◆ PROBLEM REQUIREMENTS ◆
Filter the entries for the word "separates". Copy each line in which it occurs.

◆ Collected data entries ◆
——
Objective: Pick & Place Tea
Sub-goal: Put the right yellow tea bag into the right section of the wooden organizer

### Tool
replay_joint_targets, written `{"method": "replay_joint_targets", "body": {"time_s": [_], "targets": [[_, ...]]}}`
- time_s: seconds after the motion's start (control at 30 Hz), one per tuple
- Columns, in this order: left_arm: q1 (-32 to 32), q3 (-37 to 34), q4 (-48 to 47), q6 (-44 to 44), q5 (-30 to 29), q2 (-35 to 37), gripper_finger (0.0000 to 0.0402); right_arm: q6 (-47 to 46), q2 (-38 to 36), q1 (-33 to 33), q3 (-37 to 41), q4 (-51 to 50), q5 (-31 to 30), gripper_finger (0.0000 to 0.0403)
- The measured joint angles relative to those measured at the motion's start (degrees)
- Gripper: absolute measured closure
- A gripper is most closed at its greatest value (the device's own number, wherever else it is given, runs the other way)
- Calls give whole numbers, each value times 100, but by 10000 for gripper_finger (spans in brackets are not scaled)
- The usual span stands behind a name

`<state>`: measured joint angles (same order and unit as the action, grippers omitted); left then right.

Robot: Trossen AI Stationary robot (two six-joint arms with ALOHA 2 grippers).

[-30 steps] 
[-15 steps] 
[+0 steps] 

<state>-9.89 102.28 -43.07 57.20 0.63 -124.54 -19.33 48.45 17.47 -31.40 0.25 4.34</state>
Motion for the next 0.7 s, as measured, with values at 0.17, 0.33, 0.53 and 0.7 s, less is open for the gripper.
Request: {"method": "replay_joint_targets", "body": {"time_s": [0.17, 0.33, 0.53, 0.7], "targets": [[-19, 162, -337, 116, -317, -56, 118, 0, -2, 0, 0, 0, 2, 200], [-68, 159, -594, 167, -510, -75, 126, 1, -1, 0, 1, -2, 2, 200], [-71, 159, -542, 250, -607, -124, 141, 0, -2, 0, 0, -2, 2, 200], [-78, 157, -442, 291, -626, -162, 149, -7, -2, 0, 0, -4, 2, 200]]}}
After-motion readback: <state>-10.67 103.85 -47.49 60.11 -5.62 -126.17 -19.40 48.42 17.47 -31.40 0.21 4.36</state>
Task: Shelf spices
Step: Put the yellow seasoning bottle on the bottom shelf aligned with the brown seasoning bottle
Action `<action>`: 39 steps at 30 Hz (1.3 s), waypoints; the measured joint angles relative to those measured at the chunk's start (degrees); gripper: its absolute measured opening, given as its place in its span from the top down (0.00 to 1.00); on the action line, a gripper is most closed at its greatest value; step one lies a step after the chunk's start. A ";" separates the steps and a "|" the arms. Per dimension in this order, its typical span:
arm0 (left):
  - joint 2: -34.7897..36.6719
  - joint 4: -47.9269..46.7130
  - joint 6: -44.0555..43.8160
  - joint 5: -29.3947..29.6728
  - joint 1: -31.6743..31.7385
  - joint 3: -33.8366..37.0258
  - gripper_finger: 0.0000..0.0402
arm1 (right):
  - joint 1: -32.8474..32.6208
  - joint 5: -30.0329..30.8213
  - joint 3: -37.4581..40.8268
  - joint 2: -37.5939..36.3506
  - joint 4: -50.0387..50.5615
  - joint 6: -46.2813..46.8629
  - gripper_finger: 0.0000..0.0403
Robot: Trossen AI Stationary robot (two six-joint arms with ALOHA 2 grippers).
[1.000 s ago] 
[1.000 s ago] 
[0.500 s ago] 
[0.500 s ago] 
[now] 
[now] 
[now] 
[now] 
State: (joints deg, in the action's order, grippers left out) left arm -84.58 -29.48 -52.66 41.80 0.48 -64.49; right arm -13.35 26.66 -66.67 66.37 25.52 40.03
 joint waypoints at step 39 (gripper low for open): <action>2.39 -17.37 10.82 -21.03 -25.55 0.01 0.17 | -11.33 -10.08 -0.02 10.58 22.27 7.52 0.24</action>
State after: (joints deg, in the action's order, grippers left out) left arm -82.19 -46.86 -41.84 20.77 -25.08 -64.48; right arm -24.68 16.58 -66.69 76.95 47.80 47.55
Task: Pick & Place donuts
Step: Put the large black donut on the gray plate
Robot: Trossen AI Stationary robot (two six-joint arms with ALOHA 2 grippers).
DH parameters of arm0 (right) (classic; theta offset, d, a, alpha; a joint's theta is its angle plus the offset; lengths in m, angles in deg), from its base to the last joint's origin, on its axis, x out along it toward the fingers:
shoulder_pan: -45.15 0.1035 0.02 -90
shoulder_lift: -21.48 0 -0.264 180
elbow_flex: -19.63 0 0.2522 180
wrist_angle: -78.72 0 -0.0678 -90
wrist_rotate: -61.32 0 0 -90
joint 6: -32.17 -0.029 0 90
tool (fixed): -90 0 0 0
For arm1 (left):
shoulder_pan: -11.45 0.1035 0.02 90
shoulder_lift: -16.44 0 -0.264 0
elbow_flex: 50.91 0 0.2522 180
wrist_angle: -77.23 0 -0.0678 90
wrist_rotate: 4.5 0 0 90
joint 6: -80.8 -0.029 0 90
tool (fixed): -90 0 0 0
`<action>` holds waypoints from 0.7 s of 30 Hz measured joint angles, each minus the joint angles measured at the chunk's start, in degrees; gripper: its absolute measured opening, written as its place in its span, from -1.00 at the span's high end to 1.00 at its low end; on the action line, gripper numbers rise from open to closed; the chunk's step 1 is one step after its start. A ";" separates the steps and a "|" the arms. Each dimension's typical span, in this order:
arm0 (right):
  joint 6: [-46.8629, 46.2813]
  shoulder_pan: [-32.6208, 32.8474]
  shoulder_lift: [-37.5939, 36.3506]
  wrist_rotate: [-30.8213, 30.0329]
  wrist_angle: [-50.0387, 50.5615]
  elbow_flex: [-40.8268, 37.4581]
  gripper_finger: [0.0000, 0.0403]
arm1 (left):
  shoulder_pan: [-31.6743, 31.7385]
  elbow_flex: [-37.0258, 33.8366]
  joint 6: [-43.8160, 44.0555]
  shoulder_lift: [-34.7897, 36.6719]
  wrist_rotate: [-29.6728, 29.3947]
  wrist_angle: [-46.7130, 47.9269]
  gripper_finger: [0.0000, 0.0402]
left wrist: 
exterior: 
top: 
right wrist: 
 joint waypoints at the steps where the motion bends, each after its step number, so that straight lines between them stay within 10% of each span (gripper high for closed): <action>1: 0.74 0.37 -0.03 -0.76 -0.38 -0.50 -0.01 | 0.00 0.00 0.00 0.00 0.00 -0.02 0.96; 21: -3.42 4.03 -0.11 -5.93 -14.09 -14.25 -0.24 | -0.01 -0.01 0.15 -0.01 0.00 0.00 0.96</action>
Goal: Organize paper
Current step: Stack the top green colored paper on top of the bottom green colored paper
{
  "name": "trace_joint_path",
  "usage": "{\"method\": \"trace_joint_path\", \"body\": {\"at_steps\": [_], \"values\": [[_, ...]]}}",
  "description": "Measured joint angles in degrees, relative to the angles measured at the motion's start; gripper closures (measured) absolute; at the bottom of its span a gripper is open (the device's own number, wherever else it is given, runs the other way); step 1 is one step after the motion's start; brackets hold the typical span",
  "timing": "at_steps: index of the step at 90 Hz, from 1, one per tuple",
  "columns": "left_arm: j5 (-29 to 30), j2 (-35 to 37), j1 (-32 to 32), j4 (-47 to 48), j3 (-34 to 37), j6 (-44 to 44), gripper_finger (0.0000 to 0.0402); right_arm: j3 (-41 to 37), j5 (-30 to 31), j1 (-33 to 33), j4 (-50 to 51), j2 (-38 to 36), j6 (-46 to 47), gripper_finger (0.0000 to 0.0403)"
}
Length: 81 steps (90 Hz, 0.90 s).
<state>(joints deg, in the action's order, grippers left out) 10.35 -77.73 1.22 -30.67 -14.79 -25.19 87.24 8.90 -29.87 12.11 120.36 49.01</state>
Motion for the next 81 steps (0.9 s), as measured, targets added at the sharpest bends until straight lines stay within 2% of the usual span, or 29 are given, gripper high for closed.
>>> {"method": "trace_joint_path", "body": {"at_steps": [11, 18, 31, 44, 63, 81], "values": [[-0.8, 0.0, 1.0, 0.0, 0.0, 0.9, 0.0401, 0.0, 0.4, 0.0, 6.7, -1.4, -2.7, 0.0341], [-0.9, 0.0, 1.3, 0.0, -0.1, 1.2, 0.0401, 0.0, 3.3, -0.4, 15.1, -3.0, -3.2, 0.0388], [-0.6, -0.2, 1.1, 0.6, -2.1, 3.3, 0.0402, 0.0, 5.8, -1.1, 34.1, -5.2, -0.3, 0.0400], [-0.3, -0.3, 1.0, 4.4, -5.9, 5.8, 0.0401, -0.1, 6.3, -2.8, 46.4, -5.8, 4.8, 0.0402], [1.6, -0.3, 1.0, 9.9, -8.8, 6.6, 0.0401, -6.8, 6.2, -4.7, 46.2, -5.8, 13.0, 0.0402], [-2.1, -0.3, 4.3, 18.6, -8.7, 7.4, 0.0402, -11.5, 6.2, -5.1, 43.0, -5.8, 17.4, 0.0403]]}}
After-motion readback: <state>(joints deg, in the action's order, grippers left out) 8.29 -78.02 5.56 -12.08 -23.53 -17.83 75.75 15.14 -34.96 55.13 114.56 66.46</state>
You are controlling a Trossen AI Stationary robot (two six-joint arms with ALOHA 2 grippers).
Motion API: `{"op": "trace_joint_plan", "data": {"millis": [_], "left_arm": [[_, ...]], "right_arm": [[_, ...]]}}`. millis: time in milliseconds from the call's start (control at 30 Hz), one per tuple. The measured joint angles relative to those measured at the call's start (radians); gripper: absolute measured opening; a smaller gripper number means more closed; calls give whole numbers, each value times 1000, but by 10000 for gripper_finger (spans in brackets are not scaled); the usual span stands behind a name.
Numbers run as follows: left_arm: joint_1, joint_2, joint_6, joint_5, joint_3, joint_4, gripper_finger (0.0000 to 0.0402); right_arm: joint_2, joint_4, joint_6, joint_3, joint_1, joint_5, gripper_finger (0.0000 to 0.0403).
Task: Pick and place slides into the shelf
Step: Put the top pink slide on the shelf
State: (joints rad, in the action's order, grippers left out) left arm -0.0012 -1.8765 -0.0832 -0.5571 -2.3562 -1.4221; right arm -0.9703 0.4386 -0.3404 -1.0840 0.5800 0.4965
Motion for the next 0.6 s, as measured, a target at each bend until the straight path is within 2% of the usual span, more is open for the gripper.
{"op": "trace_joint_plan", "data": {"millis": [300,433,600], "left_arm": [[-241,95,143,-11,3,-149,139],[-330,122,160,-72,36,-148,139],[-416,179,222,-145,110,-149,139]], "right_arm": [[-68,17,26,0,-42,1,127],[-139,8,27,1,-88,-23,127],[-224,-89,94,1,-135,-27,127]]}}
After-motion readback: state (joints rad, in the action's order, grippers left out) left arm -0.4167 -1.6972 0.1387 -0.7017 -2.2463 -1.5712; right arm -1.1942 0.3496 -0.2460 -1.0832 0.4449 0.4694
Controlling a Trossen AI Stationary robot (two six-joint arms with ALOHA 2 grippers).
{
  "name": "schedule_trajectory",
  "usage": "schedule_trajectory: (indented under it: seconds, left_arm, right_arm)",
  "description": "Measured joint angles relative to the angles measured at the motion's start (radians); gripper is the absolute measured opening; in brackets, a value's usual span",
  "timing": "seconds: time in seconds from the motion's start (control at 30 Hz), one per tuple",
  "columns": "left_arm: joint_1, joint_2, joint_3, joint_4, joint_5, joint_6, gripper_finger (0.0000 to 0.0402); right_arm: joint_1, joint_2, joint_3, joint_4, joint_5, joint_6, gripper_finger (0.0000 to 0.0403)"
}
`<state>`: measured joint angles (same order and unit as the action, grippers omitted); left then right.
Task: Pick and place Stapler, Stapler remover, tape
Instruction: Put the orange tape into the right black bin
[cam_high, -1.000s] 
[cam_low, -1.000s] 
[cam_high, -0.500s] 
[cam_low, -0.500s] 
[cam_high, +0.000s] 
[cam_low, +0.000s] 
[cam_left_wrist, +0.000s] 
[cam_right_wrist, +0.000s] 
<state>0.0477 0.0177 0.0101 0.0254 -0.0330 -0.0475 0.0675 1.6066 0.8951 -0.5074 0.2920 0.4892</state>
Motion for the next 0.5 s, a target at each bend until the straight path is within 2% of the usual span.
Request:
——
◆ RESPONSE TO THIS TASK ◆
Action `<action>`: 39 steps at 30 Hz (1.3 s), waypoints; the measured joint angles relative to those measured at the chunk's start (degrees); gripper: its absolute measured opening, given as its place in its span from the top down (0.00 to 1.00); on the action line, a gripper is most closed at its greatest value; step one lies a step after the chunk's start. A ";" separates the steps and a "|" the arms. Per dimension in this order, its typical span:
`<action>` holds waypoints from 0.7 s of 30 Hz measured joint angles, each minus the joint angles measured at the chunk's start, in degrees; gripper: its absolute measured opening, written as its place in its span, from -1.00 at the span's high end to 1.00 at its low end; on the action line, gripper numbers rise from open to closed; the chunk's step 1 is one step after its start. A ";" separates the steps and a "|" the arms. Each dimension's typical span, in this order:

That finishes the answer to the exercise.